___ EXCERPTED DATA ___

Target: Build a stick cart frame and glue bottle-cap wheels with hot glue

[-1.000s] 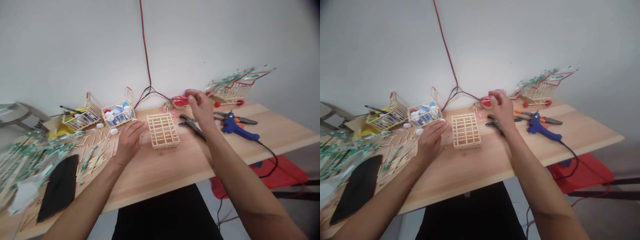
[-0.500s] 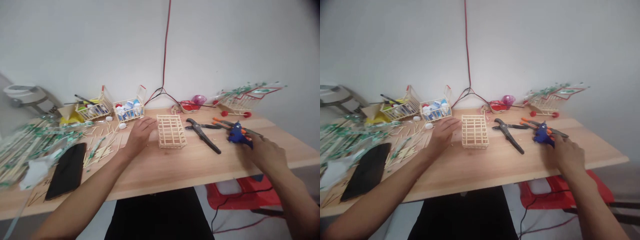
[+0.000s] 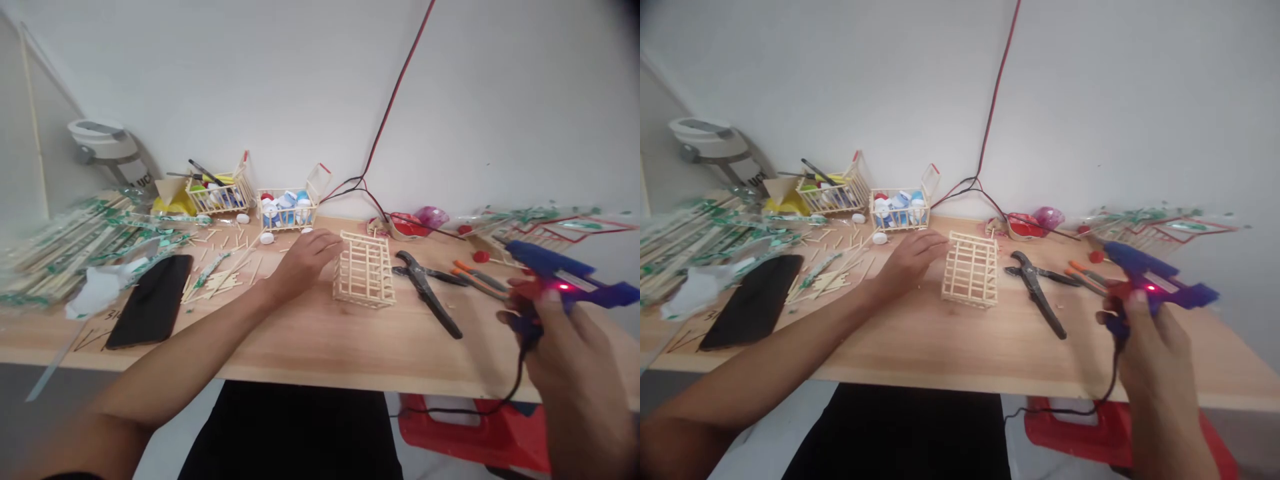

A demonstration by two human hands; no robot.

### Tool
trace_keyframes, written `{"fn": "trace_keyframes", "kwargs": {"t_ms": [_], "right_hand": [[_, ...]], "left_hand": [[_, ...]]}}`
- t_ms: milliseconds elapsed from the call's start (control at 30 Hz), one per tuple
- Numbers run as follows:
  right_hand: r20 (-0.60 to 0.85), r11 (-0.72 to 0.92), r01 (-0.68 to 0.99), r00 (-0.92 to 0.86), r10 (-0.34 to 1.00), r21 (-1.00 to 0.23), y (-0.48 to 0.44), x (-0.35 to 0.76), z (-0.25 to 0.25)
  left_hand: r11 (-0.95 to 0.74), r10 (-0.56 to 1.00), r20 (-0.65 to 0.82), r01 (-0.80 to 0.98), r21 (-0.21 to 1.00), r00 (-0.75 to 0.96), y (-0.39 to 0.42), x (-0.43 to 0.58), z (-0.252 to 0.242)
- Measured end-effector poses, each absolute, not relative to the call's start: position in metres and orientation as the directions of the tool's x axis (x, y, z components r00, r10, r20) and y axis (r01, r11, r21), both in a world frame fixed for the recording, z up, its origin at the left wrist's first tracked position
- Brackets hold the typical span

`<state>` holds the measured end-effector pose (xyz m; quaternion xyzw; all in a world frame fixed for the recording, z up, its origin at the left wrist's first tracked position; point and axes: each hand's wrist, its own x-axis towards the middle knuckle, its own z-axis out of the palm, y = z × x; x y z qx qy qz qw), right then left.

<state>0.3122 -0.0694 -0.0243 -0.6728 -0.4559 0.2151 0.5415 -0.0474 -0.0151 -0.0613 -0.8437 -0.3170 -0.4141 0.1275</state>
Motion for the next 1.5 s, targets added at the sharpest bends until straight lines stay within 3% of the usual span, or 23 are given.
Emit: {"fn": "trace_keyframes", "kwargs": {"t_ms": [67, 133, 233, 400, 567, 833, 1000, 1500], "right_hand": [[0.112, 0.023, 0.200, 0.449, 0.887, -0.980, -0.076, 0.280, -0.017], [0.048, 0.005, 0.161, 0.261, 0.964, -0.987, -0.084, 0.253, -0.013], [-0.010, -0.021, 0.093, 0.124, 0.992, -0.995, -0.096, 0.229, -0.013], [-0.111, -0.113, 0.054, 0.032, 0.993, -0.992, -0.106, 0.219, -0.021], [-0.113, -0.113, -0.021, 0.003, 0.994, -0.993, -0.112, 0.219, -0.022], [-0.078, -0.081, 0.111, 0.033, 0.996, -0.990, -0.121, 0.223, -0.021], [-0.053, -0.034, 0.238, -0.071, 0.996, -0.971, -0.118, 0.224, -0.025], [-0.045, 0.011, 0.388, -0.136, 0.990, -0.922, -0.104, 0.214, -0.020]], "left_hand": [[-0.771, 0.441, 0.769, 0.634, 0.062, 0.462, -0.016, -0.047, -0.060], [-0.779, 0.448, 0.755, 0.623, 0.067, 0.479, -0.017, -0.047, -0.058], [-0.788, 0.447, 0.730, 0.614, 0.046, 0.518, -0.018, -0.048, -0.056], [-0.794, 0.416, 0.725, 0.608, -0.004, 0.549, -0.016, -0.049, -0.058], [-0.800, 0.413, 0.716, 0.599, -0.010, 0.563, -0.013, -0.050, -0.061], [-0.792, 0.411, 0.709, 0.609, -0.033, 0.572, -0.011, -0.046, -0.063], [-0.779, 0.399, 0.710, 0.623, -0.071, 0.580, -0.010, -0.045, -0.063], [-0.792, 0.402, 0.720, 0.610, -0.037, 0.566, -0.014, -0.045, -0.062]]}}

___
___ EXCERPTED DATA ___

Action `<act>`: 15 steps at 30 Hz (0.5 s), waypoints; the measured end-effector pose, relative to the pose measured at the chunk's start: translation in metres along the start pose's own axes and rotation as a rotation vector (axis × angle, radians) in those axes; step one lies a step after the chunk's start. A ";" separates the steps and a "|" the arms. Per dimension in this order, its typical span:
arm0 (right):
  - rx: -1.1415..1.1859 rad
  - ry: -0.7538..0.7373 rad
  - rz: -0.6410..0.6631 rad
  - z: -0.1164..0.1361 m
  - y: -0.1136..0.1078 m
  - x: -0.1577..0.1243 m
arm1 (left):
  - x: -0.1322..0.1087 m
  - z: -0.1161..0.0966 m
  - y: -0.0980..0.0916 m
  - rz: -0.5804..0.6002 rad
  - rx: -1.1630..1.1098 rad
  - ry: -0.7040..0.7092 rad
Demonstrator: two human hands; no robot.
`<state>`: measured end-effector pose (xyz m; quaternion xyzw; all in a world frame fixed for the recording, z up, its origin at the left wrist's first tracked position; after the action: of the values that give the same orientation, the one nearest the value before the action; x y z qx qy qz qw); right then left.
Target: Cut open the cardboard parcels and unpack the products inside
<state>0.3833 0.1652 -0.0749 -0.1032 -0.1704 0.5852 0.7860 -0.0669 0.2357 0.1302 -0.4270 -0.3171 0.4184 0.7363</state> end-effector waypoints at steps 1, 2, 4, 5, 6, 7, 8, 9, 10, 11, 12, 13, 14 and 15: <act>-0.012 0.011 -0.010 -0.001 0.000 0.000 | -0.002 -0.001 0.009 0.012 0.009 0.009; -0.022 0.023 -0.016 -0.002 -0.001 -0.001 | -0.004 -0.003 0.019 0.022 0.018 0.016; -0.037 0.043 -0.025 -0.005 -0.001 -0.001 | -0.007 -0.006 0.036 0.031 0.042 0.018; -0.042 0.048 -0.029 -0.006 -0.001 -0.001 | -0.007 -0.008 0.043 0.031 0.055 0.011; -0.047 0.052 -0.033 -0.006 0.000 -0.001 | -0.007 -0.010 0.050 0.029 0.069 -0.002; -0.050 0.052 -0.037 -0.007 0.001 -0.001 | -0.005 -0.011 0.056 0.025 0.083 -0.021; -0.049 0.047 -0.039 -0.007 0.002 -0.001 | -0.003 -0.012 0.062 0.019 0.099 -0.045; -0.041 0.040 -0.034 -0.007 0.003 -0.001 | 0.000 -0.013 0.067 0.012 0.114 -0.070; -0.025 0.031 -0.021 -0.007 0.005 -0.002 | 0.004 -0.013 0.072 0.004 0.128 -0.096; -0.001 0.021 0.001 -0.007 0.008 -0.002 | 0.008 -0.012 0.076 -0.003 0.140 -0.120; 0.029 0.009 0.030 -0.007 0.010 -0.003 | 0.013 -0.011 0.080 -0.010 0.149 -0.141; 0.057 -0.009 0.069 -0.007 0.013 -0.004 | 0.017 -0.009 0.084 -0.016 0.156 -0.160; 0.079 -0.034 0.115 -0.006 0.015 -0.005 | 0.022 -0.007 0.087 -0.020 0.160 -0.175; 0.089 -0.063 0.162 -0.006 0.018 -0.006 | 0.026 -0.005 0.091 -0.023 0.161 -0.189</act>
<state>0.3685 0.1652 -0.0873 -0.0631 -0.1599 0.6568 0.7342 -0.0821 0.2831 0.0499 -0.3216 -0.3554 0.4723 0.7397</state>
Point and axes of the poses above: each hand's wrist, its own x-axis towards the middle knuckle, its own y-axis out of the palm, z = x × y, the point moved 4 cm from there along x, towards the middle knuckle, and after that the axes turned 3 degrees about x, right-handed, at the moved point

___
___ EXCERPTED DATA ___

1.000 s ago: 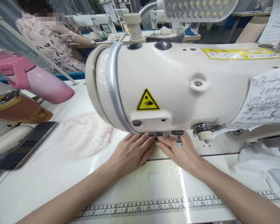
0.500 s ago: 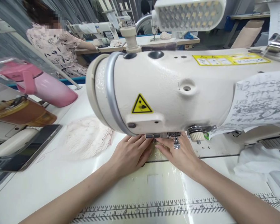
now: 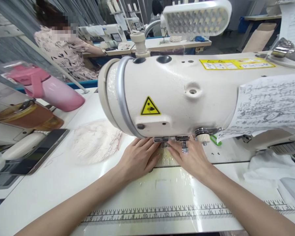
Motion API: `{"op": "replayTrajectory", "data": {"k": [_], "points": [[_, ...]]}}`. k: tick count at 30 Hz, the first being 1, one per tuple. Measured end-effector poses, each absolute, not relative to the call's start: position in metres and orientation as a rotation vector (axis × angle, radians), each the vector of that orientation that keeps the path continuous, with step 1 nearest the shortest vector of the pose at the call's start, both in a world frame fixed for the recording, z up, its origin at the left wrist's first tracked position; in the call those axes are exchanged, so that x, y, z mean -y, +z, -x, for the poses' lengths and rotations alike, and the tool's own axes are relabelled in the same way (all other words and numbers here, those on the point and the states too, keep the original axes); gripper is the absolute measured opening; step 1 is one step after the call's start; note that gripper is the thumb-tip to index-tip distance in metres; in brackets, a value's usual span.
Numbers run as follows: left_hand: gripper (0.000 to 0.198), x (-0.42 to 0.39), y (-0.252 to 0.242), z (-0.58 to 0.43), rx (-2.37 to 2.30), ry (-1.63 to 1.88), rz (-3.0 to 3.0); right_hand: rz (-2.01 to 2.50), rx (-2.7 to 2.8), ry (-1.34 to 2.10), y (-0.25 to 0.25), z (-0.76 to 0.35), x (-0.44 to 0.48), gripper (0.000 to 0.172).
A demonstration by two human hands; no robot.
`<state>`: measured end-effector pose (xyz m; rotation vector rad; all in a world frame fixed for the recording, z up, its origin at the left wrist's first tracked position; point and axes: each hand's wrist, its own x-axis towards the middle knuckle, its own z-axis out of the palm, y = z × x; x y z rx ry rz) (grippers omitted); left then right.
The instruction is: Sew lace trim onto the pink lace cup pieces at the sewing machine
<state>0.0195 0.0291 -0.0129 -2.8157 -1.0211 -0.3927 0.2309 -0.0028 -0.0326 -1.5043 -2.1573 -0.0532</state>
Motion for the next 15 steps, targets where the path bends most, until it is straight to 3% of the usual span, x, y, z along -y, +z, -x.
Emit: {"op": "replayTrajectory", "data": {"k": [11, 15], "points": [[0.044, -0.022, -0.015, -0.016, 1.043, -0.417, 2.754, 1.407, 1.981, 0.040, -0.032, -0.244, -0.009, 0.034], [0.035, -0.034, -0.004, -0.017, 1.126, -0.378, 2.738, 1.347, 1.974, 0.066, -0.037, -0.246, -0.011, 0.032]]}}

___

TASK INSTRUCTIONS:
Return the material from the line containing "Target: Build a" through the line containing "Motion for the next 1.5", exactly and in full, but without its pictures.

COMPLETED TASK:
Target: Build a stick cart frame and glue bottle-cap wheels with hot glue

[-1.000s] 
[-0.500s] 
[+0.000s] 

A demonstration by two human hands; no robot.

### Tool
trace_keyframes, written `{"fn": "trace_keyframes", "kwargs": {"t_ms": [_], "right_hand": [[_, ...]], "left_hand": [[_, ...]]}}`
- t_ms: milliseconds elapsed from the call's start (control at 30 Hz), one per tuple
- Numbers run as follows:
  right_hand: r20 (-0.60 to 0.85), r11 (-0.72 to 0.92), r01 (-0.68 to 0.99), r00 (-0.92 to 0.86), r10 (-0.34 to 1.00), r21 (-1.00 to 0.23), y (-0.48 to 0.44), x (-0.35 to 0.76), z (-0.25 to 0.25)
  left_hand: r11 (-0.95 to 0.74), r10 (-0.56 to 1.00), r20 (-0.65 to 0.82), r01 (-0.80 to 0.98), r21 (-0.21 to 1.00), r00 (-0.75 to 0.96), y (-0.39 to 0.42), x (-0.43 to 0.58), z (-0.252 to 0.242)
- Measured end-effector poses, each absolute, not relative to the call's start: position in metres and orientation as the directions of the tool's x axis (x, y, z components r00, r10, r20) and y axis (r01, r11, r21), both in a world frame fixed for the recording, z up, its origin at the left wrist's first tracked position
- Brackets hold the typical span

`<state>` holds the measured end-effector pose (xyz m; quaternion xyzw; all in a world frame fixed for the recording, z up, its origin at the left wrist's first tracked position; point and axes: each hand's wrist, its own x-axis towards the middle knuckle, its own z-axis out of the palm, y = z × x; x y z qx qy qz qw), right then left.

<state>0.3122 -0.0694 -0.0243 -0.6728 -0.4559 0.2151 0.5415 -0.0474 -0.0151 -0.0613 -0.8437 -0.3170 -0.4141 0.1275</state>
Motion for the next 1.5 s, targets added at the sharpest bends until straight lines stay within 3% of the usual span, or 23 are given.

Nothing else is part of this output.